Hace unos días, Vargas Llosa "desclasificó" (como escriben ahora los periodistas) su relación con García Márquez (es imaginable que si alguien "desclasifica" algo, como un servicio secreto cualquiera, quiere decir que revela cosas que no se sabían). Es curioso que, tratándose de los próceres del
boom, después de tantos años haya cosas que todavía queden por conocerse. En realidad, lo más probable es que no quede nada por "desclasificar", sino rencillas u odiosidades personales que se diluyen con el tiempo, en la medida en que los personajes van desapareciendo de la escena histórica. Por lo demás, diferencias políticas y bofetadas aparte (de la que Vargas Llosa, como el caballero que es, no habló, pero que ocupó en su momento todas las crónicas habidas y por haber), tampoco es que entre el peruano y el colombiano haya existido una rivalidad que trascienda la historia. Vargas Llosa no compró la casa de García Márquez para incendiarla, como sí lo hizo Quevedo con la casa de Góngora, ni le dedicó ningún poema como aquellos con los que el madrileño "homenajeó" al andaluz: "Alguacil del Parnaso, Gongorilla", "perro de los ingenios de Castilla", son algunos de los "elogios" que le dedica. Esas son rivalidades literarias de verdad, lo demás son niñerías que se lleva el tiempo.
Es presumible pensar que dentro de cien años ya nadie recordará que Vargas Llosa fue un liberal de derechas y García Márquez, un castrista convencido, porque a lo mejor también es presumible imaginar que para entonces haya que explicar qué era eso de derecha e izquierda (ya Francia, con Macron, está dinamitando ese clivaje que ella misma instaló en la historia moderna), así como es deseable que para ese entonces, el castrismo sea una antigualla histórica, como lo son hoy las tiranías de la Roma clásica. Lo cierto es que dentro de cien años, aunque no nos acordemos exactamente de quiénes fueron, seguiremos leyendo
La casa verde y
Cien años de soledad "con previo fervor y misteriosa lealtad", como dice Borges que se lee a los clásicos.
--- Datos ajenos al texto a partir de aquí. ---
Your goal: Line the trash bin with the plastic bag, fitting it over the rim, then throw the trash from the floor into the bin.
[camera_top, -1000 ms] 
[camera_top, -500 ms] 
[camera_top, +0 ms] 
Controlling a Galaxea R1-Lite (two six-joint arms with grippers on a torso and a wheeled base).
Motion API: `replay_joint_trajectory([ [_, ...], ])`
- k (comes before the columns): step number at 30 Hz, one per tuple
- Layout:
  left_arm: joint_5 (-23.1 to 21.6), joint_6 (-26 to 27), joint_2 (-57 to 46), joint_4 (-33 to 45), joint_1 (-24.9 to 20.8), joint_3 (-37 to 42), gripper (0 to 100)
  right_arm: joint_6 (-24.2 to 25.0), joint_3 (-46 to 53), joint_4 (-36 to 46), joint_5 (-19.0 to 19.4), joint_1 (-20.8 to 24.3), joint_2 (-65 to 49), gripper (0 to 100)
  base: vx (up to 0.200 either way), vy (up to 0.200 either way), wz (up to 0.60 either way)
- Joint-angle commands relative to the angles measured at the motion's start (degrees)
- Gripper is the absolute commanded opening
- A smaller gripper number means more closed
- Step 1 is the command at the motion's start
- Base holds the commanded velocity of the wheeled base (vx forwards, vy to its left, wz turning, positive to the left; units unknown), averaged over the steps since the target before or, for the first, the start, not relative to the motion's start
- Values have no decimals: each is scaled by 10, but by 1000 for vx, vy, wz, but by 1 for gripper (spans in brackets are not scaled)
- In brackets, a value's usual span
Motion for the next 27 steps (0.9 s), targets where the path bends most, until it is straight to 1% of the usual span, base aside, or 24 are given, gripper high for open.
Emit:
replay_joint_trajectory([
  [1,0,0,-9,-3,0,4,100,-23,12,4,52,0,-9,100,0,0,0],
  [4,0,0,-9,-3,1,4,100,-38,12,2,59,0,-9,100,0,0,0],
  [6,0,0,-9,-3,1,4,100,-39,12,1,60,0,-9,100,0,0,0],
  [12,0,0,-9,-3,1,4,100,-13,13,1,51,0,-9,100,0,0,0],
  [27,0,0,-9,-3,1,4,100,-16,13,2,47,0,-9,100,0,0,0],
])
La verdad es que estos homenajes "desclasificatorios" tienen el perfume de la lápida del tiempo: Vargas Llosa hablando de García Márquez es un clásico vivo hablando de un clásico muerto, pero de una muerte muy reciente. La historia está operando a través de la fábrica de mitos más propia de la modernidad: el periodismo. Y no es un mero azar que ambos hayan sido periodistas. El periodismo ha sido definido como la sociología de la actualidad o la disciplina que escruta la historia en marcha; una escuela creada por los escritores (recordemos solamente a Voltaire o a Stevenson) y en la que se han formado muchísimos escritores. Como el cine, el periodismo le devuelve a la literatura lo que la literatura le prestó. Justicia nomás.
Ahora, ello no es óbice para no pensar en el panteón: Vargas Llosa, García Márquez, Carlos Fuentes, Cortázar, Borges, entre otros, integran el panteón del siglo de oro de la narrativa latinoamericana. El siglo se acaba de terminar. Y el periodismo lo sabe. El otro que lo sabía era Bolaño. Como buen sudaca, o sea, como marginal y, además, de
habitus (como diría Bourdieu) o hábitos, si se prefiere, mexicanos, Bolaño disparó a conciencia contra esas estatuas que eran para él el objetivo a derribar: terminar con la prevalencia cultural del
boom es algo que muchos han intentado (algunos, entre otros en Chile, patéticamente), pero que solo Bolaño estaba en condiciones de lograr, con una "eficacia" narrativa indesmontable y un sentido de las redes literarias -una cierta pragmática de "banda armada"- que solo México puede enseñar a sus escritores. Bolaño no lo logró porque la muerte, lamentablemente, lo "malogró" antes a él. Y no deja de ser una ironía de la historia, es decir de la vida misma, que el panteón de Bolaño haya sido instaurado, publicitado hasta el hartazgo por el periodismo y la academia, antes que se termine de estucar, ornamentar y cerrar (o sea, de abrir a los turistas de la historia) el de los próceres que él quiso derribar.